Si l'entente est abandonnée, Tony Merchant croit que de nouvelles négociations prendraient des années avant d'aboutir à un nouvel accord.

Les Métis sur la touche

Les opposants de l'entente estiment que les sommes pour les survivants sont insuffisantes. Ils réclament aussi des audiences nationales pour que les survivants racontent leurs histoires comme la Commission de vérité et de réconciliation l'a fait pour les survivants des pensionnats autochtones.

Des opposants déplorent par ailleurs que l'accord inclue seulement les Premières Nations et non les survivants métis. L'ancien président de la Nation métisse de la Saskatchewan, Robert Doucette, dit qu’il ne peut y avoir de réconciliation si les survivants métis ne sont pas inclus.

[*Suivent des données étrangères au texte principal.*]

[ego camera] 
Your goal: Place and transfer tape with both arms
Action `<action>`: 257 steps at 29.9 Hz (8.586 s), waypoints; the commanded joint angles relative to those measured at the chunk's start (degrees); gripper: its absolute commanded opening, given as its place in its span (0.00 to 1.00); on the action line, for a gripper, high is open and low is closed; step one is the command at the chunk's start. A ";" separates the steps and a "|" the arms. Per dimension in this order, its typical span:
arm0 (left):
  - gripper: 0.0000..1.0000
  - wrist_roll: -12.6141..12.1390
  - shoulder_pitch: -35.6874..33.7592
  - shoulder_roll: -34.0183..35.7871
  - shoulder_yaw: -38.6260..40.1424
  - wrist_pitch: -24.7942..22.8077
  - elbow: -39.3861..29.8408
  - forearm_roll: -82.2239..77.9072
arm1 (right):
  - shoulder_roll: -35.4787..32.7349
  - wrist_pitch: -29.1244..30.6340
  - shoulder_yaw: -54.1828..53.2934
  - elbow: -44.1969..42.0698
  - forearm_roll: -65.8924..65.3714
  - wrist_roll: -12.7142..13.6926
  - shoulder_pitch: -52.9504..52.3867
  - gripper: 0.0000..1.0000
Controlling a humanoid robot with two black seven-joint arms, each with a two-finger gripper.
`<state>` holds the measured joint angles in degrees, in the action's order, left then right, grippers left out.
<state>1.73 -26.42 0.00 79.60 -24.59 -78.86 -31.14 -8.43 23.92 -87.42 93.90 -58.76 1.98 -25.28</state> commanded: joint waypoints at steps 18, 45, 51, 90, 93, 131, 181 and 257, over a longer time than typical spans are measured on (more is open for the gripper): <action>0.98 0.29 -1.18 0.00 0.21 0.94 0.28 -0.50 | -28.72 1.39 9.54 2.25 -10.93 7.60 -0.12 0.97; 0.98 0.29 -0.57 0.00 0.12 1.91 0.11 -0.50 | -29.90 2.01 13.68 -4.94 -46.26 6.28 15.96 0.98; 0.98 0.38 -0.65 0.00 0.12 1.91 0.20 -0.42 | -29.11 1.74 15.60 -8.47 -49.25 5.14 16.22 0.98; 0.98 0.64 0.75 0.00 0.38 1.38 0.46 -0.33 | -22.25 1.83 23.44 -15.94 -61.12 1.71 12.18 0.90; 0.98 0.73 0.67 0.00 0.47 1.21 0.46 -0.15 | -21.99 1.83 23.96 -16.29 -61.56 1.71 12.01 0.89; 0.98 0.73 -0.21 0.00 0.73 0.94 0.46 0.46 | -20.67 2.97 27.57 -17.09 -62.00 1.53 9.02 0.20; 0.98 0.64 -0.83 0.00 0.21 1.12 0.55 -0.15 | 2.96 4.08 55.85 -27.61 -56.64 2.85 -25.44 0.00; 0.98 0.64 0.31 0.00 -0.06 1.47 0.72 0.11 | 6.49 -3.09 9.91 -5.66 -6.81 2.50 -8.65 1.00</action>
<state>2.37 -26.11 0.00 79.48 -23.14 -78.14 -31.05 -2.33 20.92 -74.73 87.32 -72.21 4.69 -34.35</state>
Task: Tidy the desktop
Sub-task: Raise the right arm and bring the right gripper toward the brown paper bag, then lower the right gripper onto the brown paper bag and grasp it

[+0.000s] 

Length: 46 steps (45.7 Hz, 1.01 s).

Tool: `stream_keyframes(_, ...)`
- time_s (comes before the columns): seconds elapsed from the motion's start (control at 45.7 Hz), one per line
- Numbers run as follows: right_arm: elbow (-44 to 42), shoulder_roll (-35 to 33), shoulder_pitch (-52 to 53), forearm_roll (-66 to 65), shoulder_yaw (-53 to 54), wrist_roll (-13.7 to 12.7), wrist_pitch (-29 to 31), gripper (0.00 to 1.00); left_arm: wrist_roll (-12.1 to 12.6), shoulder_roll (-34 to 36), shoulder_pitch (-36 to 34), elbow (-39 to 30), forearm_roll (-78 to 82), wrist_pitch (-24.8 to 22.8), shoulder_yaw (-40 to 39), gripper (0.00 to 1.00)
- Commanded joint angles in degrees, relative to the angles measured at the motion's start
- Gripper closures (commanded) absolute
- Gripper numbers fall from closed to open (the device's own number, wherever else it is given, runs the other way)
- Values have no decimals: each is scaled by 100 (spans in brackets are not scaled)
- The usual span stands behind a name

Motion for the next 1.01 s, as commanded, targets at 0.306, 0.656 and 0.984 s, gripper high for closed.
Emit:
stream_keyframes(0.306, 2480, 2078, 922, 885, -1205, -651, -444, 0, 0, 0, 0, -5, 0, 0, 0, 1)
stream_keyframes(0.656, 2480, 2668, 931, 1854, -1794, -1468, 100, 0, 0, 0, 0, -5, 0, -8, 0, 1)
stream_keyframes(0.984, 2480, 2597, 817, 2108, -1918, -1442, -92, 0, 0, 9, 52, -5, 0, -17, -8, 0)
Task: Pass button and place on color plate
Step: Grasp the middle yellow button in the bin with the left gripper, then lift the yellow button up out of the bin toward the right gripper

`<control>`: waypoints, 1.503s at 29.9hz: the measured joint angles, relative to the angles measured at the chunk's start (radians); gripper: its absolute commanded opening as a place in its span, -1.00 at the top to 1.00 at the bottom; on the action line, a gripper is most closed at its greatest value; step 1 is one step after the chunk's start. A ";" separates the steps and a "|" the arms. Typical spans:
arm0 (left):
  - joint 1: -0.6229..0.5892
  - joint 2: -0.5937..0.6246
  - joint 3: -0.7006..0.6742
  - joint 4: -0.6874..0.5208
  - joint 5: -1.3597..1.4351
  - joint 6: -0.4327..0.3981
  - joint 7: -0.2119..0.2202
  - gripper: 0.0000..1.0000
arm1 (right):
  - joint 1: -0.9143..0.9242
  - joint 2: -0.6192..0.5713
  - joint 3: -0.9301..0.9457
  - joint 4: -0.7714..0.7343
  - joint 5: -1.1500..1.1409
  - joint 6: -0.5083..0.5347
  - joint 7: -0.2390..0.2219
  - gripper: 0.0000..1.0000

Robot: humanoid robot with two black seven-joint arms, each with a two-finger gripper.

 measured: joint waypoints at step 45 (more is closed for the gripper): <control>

« C'est vraiment triste que le gouvernement fédéral veuille faire adopter ce processus avec, je suppose, des partisans de cet accord, les cabinets d'avocats qui gagneront 75 millions de dollars », a-t-il lancé.

La firme Merchant et deux autres entreprises ont lancé des poursuites concernant la rafle des années 60 en 2009. Plusieurs autres se sont jointes depuis lors.

M. Merchant a déclaré que son cabinet lance des poursuites contre divers gouvernements provinciaux au nom des survivants métis.